Он чувствовал под своими губами ядовитый изгиб усмешки. Это — усмешка, слова, Фрэнк — было слишком для него, и уже через мгновение он смял её в грубом, сильном, глубоком поцелуе. Фрэнк выдохнул довольно, тут же зарывшись ладонью в его волосы — он определенно их любил — и притягивая его ближе. Ближе, ещё ближе, вплотную вжимая в себя, пока в поцелуе они прикусывали губы друг друга и ловили ртом прерывистое дыхание.
В один момент что-то в поцелуе переменилось, и Джерард почувствовал, что его тянут. Он попытался отстраниться, но Фрэнк вцепился в его плечи почти болезненно и не позволил. А в следующий момент Джерард понял, что нависает над гробом, в котором, неудобно перекинув ноги через край, лежит Фрэнк. Улыбается.
— Блять, ты… — Джерард выдохнул, снова чувствуя подступающую к горлу злобу.
— Заткнись, — посоветовал ему Фрэнк, — и поцелуй меня нормально.
И снова потянул на себя. Ебучее безумие.
В гробу… Тесно. Особенно когда вас двое. Особенно когда вы сталкиваетесь коленками и локтями, лежите друг на друге живот к животу, стараясь не терять поцелуй, который становится всё более смазанным и липким. Жарко, блять, очень жарко, душно, тесно, а ещё Джерард с ужасом думал, что медленно начинает возбуждаться — сказывалась близость, атмосфера и то, как Фрэнк уверенно, властно оттягивал квадратик колоратки. У Джерарда много фетишей. Фрэнк под ним елозит, разрывая поцелуй, а потом его колено проскальзывает между бёдер, и тяжёлое чувство в низу живота становится сильнее. Джерард крепко матерится, чувствуя как пот копится у корня волос.

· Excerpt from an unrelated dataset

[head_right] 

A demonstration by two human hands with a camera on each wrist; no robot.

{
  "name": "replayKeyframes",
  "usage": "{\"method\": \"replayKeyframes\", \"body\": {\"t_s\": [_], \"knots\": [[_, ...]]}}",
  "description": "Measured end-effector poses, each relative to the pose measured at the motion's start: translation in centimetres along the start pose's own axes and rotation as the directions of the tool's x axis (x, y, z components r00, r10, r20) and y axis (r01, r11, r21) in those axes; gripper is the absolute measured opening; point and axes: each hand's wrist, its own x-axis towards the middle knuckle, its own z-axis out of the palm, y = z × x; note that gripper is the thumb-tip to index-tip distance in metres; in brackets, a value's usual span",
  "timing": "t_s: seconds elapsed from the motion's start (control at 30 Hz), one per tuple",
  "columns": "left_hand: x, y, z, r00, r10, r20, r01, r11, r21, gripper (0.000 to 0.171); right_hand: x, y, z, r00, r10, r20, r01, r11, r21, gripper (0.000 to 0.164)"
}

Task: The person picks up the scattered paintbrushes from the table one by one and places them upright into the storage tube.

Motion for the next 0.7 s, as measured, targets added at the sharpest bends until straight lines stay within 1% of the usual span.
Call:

Блять. Это та самая ебанутая история, о которой он никогда, никогда никому не расскажет. И никогда не будет вспоминать.
(Может быть только ночью наедине с собой).
Фрэнк несильно надавливает коленом на его пах, и шепчет, задрав голову:
— Слезай. Скоро Майки и Рей начнут нас искать.
И Джерарду очень многое хочется сделать. Укусить его, чтобы он заткнулся. Поцеловать его, чтобы он заткнулся и они продолжили то, что начали. Дать головой ему в нос, потому что-
— Я тебя ненавижу, — абсолютно искренно шепчет Джерард.
— Ага, — острозубо улыбается ему Фрэнк. — Оставь колоратку, пожалуйста.